The call to travel is often accompanied by truistic slogans. Travel may “broaden your horizons”; it might incite you to find (or lose) yourself. “It’s about the journey, not the destination.” Does traveling teach us about our world, or ourselves? This course begins its exploration of travel writing with a juxtaposition of several genres that are in fact talking to one another: nineteenth-century travelogues at the birth of modern tourism; slave narratives of emancipation and flight; and adventure stories of international border-crossing. In each, how do conceptions of global and local change? What does world travel disclose about the precarious categories of nation and identity?

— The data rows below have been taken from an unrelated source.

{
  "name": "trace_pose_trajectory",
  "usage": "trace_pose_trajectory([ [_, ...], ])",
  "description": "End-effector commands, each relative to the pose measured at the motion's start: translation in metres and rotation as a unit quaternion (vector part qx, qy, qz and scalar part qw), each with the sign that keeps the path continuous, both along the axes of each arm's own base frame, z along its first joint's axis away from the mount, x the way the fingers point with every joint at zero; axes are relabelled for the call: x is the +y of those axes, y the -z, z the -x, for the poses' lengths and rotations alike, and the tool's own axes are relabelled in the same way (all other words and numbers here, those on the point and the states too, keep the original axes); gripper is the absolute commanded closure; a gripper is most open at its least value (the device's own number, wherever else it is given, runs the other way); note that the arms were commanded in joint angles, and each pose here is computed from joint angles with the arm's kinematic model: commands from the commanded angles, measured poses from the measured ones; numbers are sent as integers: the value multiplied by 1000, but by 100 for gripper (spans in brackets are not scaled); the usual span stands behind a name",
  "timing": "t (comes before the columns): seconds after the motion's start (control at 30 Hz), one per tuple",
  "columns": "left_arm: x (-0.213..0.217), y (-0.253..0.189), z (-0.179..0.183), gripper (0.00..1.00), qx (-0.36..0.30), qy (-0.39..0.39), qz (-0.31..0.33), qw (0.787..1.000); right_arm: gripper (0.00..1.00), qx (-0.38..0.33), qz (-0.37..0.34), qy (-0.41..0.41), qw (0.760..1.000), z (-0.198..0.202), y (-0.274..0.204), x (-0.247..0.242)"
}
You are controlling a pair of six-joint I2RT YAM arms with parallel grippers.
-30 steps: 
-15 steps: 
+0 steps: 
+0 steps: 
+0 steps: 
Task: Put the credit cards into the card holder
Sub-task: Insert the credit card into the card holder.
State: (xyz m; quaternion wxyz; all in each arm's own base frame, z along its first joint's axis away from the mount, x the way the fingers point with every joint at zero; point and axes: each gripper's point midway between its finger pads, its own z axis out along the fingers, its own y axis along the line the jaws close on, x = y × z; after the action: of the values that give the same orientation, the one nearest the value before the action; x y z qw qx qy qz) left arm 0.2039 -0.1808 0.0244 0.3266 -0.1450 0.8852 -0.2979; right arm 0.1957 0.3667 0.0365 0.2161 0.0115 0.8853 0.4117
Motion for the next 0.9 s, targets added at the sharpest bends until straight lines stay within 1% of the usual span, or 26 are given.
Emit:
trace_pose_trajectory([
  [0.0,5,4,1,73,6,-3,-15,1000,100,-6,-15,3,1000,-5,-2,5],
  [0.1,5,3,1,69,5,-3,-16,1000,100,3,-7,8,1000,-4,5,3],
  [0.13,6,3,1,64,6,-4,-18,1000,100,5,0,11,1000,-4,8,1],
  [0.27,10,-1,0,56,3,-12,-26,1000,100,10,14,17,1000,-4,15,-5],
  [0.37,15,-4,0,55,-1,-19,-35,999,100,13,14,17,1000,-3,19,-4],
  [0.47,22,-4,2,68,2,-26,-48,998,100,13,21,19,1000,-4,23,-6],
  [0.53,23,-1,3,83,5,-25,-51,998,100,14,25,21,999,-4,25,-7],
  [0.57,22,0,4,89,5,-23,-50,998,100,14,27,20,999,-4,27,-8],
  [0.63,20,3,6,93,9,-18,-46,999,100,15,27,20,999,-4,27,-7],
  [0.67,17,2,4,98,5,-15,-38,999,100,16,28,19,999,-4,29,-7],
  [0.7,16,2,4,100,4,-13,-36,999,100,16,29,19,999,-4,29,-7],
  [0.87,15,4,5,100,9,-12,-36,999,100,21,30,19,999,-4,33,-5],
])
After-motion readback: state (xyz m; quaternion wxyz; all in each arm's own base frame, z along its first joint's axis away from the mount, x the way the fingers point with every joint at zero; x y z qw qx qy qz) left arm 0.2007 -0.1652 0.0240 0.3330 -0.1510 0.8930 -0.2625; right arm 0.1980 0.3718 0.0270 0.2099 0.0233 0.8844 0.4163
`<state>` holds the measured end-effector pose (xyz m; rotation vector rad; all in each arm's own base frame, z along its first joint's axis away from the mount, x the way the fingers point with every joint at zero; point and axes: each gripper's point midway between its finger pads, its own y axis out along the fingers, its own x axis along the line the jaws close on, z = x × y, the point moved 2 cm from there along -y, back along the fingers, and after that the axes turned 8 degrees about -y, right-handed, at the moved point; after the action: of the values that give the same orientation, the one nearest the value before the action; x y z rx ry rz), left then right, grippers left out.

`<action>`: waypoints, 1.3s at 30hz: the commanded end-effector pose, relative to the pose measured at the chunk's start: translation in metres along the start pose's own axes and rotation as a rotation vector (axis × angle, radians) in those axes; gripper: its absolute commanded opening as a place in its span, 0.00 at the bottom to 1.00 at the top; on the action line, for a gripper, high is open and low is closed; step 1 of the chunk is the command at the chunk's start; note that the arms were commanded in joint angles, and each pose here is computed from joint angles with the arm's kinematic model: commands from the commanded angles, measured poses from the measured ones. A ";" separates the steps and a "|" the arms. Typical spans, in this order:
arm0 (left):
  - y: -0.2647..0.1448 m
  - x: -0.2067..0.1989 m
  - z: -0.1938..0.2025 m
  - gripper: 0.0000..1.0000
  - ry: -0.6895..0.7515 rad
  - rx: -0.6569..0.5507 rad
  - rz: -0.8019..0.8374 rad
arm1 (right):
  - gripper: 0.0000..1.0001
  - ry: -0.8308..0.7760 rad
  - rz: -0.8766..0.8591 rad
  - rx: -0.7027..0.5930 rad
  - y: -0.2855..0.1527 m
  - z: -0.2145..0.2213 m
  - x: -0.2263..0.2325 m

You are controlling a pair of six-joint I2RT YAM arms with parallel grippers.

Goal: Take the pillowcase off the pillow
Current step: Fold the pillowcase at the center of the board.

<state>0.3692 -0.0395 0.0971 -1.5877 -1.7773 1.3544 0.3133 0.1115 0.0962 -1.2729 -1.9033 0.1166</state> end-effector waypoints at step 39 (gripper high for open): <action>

And is there something formally unique about narrative in transit rather than in place? Readings will cover the nineteenth century to the twenty-first, from the Caribbean to the Himalayas, with critical emphasis on postcolonial studies. Likely authors include Olaudah Equiano, Charles Dickens, Mary Seacole, Harriet Martineau, Joseph Conrad, James Baldwin, Jamaica Kincaid, and W.G. Sebald. Additional readings will include Victorian travel guides paired with their modern-day equivalents in Rick Steves and Lonely Planet. We will conclude with a Nobel laureate’s novel, in translation, that also happens to be a contemporary travel story: Olga Tokarczuk’s Flights (2007/2018).